### Your assignment
The data below must be returned in full and exactly.

### Supplied material

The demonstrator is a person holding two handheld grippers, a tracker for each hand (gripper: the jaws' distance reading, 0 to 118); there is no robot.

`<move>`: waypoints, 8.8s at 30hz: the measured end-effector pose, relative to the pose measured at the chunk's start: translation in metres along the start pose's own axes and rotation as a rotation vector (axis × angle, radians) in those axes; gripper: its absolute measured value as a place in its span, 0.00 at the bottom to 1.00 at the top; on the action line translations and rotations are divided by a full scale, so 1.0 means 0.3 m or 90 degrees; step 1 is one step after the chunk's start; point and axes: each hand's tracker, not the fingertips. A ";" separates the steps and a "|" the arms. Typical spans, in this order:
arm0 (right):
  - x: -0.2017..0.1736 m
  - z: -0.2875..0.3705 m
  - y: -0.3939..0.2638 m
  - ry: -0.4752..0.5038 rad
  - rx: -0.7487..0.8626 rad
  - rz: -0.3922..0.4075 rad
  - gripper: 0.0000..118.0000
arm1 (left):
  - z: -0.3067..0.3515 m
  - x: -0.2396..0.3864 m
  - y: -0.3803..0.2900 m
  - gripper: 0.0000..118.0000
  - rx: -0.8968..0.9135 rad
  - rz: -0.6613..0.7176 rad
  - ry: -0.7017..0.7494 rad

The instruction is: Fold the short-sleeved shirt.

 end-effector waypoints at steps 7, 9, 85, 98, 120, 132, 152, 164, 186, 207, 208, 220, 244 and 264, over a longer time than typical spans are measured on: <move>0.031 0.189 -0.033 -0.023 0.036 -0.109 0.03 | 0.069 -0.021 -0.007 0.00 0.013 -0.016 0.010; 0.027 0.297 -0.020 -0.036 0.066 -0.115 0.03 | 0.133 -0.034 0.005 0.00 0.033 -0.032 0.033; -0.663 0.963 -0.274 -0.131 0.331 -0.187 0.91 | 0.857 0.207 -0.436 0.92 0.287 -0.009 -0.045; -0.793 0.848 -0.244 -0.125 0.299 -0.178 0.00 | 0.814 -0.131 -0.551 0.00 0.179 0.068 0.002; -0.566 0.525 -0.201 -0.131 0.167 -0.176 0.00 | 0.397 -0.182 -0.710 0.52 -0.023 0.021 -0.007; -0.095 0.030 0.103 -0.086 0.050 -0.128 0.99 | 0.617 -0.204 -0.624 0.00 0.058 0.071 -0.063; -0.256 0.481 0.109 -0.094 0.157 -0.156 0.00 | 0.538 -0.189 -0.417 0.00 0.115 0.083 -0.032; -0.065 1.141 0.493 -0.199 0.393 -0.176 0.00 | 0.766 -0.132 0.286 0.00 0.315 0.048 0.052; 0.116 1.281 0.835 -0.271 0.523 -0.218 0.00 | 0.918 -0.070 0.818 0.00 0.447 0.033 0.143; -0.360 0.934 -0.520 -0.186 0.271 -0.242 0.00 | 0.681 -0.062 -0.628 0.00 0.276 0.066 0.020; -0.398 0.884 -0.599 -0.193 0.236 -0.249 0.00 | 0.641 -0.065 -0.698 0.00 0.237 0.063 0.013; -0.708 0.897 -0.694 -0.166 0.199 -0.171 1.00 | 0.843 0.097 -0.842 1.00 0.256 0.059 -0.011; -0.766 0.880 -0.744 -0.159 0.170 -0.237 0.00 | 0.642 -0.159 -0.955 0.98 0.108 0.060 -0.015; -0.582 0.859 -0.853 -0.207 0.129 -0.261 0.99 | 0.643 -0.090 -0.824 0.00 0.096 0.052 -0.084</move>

### Response for this exercise
The demonstrator is a person holding two handheld grippers, a tracker for each hand (gripper: the jaws' distance reading, 0 to 118); there is no robot.

`<move>`: waypoints, 8.8s at 30hz: the measured end-effector pose, relative to the pose measured at the chunk's start: translation in metres along the start pose's own axes and rotation as a rotation vector (axis × angle, radians) in those axes; gripper: its absolute measured value as a place in its span, 0.00 at the bottom to 1.00 at the top; on the action line translations and rotations are divided by a full scale, so 1.0 means 0.3 m or 90 degrees; step 1 is one step after the chunk's start; point and axes: each hand's tracker, not the fingertips. A ";" separates the steps and a "|" the arms. Typical spans, in this order:
arm0 (right):
  - x: -0.2017..0.1736 m
  - z: -0.2875..0.3705 m
  - y: -0.3939..0.2638 m
  - ry: -0.4752..0.5038 rad
  - rx: -0.7487..0.8626 rad
  - rz: -0.3922..0.4075 rad
  - gripper: 0.0000..118.0000
arm1 (left):
  - z: -0.3067..0.3515 m
  - x: -0.2396..0.3864 m
  - y: -0.3803..0.2900 m
  - gripper: 0.0000..118.0000
  - rx: -0.8968..0.9135 rad
  - rz: -0.6613..0.7176 rad
  - ry: -0.7017..0.7494 rad

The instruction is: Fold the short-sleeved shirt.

 end-effector waypoints at steps 7, 9, 85, 98, 120, 132, 152, 164, 186, 207, 208, 220, 244 and 264, over a longer time than typical spans are measured on: <move>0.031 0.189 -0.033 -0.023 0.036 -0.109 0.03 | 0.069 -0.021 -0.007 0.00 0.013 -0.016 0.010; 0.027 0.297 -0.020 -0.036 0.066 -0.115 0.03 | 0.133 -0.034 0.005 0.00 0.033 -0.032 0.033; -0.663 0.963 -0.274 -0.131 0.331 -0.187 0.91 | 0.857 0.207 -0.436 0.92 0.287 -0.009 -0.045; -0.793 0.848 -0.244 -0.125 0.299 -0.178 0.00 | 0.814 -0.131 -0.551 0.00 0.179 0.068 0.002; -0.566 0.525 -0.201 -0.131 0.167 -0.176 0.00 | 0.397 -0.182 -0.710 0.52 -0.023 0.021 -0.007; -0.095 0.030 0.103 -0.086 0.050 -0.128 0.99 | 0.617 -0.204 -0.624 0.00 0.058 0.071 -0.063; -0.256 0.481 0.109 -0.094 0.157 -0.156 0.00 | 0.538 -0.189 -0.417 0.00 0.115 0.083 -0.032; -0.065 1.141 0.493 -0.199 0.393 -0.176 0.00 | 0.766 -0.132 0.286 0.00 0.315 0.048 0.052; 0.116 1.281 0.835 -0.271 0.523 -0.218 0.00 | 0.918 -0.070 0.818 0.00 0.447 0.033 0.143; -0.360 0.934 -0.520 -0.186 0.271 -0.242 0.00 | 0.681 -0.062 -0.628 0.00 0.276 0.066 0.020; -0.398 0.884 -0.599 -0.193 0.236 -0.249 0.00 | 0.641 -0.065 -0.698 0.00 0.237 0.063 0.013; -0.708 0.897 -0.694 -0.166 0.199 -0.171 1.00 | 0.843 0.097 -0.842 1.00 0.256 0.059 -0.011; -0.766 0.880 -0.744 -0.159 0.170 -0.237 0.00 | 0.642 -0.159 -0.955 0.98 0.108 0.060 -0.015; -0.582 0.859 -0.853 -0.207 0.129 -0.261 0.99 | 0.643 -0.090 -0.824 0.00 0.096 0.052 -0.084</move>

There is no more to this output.